Ryan Cheuk Him Sun Awarded 2022-2023 Breslauer, Rutman, and Anderson Research Fellowship
Ryan Cheuk Him Sun, a PhD candidate in History at the University of British Columbia, Canada, has been awarded the 2022-2023 Breslauer, Rutman, and Anderson Research Fellowship at the USC Dornsife Center for Advanced Genocide Research. He will be in residence at the Center for a month during the Spring 2023 semester.
In his dissertation research, Sun is exploring the experiences of Austrian and German-Jewish refugees as they traveled to the British colonies of Hong Kong and Singapore. At the Center, he will investigate what the USC Shoah Foundation Visual History Archive testimonies reveal about the experiences of Jewish refugees on ships headed to Shanghai between 1933 and 1940. He will explore whether and how survivors talk about the daily life of refugees onboard those ships, what they did during the stops in transit ports, and how their experiences informed their understanding of “the Orient.” These ship journeys are often overlooked in larger narratives of Jewish exile during the Holocaust, which instead focus on what happened before persecuted Jews fled or what happened at the destinations they fled to. Sun’s attention to the journey itself and to the place of narratives about these ship-bound experiences in survivor testimonies has the potential to shed light on a new range of Jewish refugees’ experiences of the Holocaust. His research also contributes to reconfiguring the geographic boundaries of what people think of when they think about the Holocaust.
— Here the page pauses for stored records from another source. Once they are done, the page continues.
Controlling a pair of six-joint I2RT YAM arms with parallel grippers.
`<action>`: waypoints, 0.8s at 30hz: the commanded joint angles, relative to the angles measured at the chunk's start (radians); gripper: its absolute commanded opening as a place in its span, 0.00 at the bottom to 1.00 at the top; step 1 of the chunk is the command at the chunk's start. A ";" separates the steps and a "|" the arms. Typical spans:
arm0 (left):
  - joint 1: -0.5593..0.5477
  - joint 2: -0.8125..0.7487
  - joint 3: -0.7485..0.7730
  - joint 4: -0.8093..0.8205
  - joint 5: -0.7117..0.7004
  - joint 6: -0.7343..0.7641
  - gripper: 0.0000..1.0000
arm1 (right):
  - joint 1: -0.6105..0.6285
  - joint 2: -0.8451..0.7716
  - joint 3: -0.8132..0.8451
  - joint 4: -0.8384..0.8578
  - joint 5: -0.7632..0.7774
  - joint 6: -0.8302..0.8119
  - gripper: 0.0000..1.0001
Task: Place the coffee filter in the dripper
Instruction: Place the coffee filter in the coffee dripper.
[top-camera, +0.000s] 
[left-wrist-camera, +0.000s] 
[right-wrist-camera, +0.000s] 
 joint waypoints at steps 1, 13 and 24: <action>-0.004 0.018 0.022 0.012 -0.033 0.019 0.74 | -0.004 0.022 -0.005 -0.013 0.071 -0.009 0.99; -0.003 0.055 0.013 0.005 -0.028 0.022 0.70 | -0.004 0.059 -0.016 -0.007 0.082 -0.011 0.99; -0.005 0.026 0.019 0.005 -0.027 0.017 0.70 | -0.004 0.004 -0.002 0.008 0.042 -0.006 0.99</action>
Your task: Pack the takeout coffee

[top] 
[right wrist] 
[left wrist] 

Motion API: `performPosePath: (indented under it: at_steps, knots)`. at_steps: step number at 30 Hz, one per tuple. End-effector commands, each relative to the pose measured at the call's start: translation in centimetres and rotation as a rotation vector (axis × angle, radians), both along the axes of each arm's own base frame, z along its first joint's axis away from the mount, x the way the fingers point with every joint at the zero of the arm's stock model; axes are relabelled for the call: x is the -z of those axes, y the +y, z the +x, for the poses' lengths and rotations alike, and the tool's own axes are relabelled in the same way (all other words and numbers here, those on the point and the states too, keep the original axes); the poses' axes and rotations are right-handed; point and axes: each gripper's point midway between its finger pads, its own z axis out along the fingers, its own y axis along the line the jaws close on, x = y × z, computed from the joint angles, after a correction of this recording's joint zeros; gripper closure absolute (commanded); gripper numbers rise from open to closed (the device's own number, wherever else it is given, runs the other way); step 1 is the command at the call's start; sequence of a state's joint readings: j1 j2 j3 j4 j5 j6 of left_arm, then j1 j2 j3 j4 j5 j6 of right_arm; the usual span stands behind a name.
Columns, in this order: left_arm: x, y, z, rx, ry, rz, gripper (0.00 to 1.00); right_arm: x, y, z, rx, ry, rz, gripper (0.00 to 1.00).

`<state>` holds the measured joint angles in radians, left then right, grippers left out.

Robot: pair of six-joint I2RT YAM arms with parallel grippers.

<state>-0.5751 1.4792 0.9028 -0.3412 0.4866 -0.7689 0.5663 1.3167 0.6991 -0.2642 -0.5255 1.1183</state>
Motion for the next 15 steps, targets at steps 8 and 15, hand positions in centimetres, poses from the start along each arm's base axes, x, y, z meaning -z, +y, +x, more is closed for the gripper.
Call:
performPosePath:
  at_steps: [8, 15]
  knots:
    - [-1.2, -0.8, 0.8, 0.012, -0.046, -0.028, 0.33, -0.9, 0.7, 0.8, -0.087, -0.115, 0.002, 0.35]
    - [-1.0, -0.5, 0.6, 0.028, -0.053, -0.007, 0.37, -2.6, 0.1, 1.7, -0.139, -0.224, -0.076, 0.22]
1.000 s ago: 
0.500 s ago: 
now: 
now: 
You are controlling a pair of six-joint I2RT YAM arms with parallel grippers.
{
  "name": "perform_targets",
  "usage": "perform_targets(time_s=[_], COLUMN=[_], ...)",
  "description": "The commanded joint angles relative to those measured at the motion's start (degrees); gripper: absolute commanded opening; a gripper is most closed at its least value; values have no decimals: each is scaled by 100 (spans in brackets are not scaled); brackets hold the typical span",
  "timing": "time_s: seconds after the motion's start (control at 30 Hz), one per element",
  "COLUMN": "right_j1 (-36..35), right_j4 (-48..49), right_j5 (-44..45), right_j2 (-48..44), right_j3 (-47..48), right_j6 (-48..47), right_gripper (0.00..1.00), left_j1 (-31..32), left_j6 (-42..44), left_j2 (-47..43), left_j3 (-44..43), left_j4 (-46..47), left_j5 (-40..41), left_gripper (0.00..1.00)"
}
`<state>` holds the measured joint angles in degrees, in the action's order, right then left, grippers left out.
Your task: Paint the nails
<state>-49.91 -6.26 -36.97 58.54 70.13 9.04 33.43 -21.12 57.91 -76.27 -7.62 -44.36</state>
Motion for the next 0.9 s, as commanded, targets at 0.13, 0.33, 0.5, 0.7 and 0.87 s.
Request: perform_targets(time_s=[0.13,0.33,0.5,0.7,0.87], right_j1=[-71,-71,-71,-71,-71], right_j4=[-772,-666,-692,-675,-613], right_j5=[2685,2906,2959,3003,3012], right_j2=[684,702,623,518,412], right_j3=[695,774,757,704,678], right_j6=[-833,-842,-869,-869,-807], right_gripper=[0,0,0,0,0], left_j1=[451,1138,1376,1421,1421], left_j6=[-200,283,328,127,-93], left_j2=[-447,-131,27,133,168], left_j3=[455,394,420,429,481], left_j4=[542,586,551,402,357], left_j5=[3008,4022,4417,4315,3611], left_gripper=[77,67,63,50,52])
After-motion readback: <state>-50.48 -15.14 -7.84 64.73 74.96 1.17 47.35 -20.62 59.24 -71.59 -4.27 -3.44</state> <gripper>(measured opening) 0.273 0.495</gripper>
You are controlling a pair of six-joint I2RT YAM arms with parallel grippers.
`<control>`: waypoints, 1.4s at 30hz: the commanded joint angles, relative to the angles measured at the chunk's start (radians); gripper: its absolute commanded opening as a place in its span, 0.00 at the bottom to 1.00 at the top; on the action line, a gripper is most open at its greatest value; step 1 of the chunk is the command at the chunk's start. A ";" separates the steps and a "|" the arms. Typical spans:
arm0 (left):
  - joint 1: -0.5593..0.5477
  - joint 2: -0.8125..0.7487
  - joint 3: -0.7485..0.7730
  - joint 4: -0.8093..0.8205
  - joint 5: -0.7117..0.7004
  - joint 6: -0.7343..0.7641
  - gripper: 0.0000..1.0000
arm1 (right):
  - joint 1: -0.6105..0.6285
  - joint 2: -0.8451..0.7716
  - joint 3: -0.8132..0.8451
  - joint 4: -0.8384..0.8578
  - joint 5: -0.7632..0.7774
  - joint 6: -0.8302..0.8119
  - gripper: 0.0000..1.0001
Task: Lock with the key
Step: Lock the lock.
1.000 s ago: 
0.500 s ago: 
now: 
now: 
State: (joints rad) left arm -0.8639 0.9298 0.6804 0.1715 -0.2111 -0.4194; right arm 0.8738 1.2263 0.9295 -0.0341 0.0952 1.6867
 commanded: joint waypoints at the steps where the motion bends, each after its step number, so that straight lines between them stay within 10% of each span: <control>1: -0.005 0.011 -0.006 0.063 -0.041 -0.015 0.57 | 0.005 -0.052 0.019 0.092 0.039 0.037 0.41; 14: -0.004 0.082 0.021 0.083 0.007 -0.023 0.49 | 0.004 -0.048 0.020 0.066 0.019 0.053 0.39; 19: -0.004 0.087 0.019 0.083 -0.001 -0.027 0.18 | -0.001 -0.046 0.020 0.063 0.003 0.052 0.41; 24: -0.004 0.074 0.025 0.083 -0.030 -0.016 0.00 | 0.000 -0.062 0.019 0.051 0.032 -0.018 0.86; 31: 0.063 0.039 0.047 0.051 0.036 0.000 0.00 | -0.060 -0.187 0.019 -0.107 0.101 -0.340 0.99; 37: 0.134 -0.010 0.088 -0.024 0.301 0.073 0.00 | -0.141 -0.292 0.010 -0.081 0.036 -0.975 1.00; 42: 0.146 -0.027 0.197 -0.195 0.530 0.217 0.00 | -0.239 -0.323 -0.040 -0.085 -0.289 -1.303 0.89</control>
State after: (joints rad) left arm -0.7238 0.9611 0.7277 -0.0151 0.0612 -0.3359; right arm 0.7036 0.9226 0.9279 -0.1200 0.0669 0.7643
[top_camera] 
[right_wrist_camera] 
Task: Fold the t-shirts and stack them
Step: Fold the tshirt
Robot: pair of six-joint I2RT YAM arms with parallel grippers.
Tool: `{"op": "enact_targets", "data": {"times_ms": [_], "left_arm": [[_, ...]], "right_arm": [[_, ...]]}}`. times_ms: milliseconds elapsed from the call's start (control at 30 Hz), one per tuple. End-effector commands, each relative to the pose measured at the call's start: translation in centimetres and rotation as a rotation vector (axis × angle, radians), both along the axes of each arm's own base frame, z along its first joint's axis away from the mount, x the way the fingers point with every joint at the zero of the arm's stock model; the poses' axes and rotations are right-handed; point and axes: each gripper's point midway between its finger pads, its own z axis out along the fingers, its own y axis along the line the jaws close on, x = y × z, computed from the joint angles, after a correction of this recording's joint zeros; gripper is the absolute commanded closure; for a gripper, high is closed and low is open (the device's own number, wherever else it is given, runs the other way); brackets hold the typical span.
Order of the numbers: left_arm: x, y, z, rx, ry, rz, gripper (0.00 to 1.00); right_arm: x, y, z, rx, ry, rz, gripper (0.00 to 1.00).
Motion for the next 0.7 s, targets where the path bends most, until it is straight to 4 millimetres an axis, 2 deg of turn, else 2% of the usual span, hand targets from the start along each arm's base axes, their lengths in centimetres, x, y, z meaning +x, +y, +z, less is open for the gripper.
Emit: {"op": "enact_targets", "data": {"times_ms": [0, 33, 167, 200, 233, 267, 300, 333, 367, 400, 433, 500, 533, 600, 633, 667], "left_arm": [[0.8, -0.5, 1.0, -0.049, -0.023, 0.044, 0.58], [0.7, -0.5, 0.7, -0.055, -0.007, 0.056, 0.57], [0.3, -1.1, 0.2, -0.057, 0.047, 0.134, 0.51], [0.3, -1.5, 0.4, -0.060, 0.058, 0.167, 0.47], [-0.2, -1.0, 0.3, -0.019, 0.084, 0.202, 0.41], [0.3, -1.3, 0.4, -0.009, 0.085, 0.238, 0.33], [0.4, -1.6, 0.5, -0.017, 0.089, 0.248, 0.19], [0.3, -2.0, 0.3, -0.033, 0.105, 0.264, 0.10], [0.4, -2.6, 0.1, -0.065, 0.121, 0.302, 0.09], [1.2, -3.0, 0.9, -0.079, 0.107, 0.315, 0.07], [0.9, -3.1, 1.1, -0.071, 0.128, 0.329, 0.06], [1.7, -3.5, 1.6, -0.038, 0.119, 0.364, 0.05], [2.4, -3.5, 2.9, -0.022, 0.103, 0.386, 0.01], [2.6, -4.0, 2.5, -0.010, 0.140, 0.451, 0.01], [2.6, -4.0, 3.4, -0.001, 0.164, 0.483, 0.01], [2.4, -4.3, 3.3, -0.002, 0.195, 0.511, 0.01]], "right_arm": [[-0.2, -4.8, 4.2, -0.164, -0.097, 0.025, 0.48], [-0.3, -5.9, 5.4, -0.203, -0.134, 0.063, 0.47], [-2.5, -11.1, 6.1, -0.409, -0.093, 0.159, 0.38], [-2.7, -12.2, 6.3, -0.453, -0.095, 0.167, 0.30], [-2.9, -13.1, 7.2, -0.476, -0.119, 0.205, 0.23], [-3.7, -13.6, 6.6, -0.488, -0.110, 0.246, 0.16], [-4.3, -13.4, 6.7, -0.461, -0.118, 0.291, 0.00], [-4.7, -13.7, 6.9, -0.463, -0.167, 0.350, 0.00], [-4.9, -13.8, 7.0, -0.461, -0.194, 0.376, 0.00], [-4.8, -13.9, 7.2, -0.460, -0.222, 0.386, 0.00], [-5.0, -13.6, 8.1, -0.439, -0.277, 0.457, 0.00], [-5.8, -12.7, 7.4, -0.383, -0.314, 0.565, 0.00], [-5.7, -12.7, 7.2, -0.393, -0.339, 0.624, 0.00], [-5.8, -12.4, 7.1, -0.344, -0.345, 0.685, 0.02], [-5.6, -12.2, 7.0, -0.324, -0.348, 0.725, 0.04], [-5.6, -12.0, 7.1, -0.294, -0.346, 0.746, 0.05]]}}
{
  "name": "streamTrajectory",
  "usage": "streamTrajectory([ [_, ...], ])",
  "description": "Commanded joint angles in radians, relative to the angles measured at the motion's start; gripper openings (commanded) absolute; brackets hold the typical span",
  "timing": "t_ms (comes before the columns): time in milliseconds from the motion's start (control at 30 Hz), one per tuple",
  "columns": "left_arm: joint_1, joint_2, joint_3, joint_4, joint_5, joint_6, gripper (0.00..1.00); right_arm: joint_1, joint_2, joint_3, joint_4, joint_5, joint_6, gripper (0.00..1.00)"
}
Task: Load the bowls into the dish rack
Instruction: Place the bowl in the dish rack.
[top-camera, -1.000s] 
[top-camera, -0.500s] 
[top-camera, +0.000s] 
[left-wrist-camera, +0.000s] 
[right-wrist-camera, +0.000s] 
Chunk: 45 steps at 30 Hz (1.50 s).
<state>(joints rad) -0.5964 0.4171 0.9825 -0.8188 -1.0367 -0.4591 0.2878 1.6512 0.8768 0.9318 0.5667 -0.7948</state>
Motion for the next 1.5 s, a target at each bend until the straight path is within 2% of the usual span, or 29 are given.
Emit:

Sun earned his BA with Distinction in History, while minoring in English and German Studies, at the University of Toronto and earned his MA in History at the University of British Columbia. His recent article in Holocaust Studies entitled “The Holocaust and Hong Kong: an overlooked history” draws from his MA research. He has extensive research and teaching experience and has presented his research at conferences and workshops in Canada, the United Kingdom, and the United States. He’s committed to public history as well, currently serving as the Digital Projects Coordinator for the Vancouver Holocaust Education Centre, Vancouver’s leading Holocaust museum. He reflects on the museum’s collection of oral history testimonies with Vancouver’s Shanghai Jewish survivor community in a recent issue of the museum’s magazine Zachor.
The Breslauer, Rutman, and Anderson Research Fellowship is awarded annually to an outstanding advanced-standing Ph.D. candidate from any discipline for dissertation research focused on testimony from the USC Shoah Foundation Visual History Archive and other unique USC research resources. The fellowship enables the recipient to spend one month in residence at the USC Dornsife Center for Advanced Genocide Research during the academic year and to deliver a public lecture about his or her research. The fellowship is made possible through the generosity of Gerald Breslauer, Mickey Rutman, and Tammy Anderson.